▶ _What you will do_:
Each line from the opening of the listing below through the line that contains "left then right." is to be output exactly as written.

*** Opening Recorded data ***

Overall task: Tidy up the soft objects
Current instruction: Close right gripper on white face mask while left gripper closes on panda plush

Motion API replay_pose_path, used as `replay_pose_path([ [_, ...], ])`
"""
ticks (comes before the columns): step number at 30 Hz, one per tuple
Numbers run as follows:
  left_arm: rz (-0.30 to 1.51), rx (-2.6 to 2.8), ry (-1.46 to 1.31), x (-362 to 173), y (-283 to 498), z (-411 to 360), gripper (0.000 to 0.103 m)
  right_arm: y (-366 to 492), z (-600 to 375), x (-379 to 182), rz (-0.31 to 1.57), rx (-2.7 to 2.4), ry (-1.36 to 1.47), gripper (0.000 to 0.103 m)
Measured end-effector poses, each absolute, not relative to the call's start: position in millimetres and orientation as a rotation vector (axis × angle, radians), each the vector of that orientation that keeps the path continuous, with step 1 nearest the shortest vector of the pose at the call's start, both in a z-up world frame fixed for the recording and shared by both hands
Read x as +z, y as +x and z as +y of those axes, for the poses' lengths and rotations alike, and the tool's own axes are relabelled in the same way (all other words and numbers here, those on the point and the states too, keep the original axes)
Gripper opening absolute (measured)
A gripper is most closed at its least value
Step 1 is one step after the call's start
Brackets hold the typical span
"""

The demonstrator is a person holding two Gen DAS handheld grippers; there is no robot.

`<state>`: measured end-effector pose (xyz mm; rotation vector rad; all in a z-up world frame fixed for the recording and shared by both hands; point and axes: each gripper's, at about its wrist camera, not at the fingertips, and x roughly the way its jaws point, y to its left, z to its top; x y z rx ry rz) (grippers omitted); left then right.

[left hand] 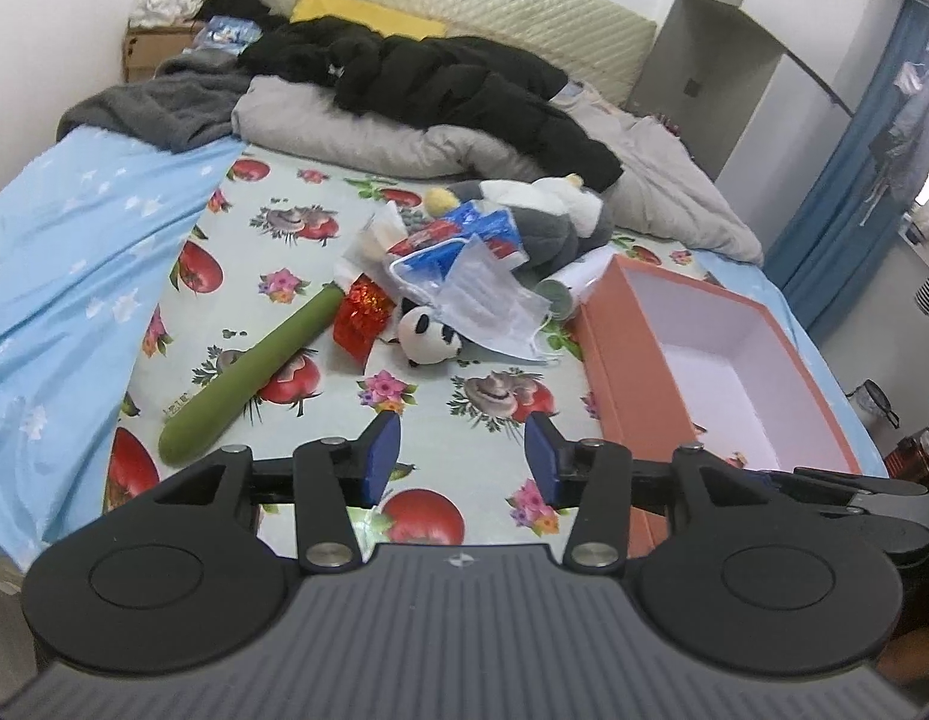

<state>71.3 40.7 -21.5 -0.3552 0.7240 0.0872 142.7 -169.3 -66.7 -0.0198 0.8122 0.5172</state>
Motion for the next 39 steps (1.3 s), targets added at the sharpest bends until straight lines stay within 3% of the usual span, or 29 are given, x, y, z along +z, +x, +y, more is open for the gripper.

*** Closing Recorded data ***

▶ _Answer space_:
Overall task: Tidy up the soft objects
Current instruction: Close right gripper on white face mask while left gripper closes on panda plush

Motion API replay_pose_path, used as `replay_pose_path([ [_, ...], ])`
"""
ticks (comes before the columns): step number at 30 Hz, one per tuple
Numbers run as follows:
  left_arm: rz (-0.30 to 1.51), rx (-2.6 to 2.8), ry (-1.46 to 1.31), x (-362 to 173), y (-283 to 498), z (-411 to 360), gripper (0.000 to 0.103 m)
  right_arm: y (-366 to 492), z (-600 to 375), x (-379 to 182), rz (-0.31 to 1.57), rx (-2.7 to 2.4), ry (-1.36 to 1.47), gripper (0.000 to 0.103 m)
Measured end-effector poses, each absolute, not relative to the call's start: position in millimetres and orientation as a rotation vector (axis × angle, radians), each the vector of that orientation that keeps the path continuous, with step 1 nearest the shortest vector of the pose at the call's start, both in a z-up world frame fixed for the recording and shared by both hands
Read x as +z, y as +x and z as +y of those axes, for the poses' lengths and rotations alike, and the tool's own axes are relabelled in the same way (all other words and numbers here, those on the point and the states too, keep the original axes)
Gripper opening absolute (measured)
A gripper is most closed at its least value
Step 1 is one step after the call's start
Brackets hold the typical span
"""

The demonstrator is a person holding two Gen DAS handheld grippers; there is no robot.

`<state>`: measured end-effector pose (xyz mm; rotation vector rad; all in a z-up world frame fixed for the recording and shared by both hands; point and axes: each gripper's, at about its wrist camera, not at the fingertips, and x roughly the way its jaws point, y to its left, z to its top; x y z rx ry rz) (grippers omitted); left then right.

Besides this answer, the exercise requires nothing else.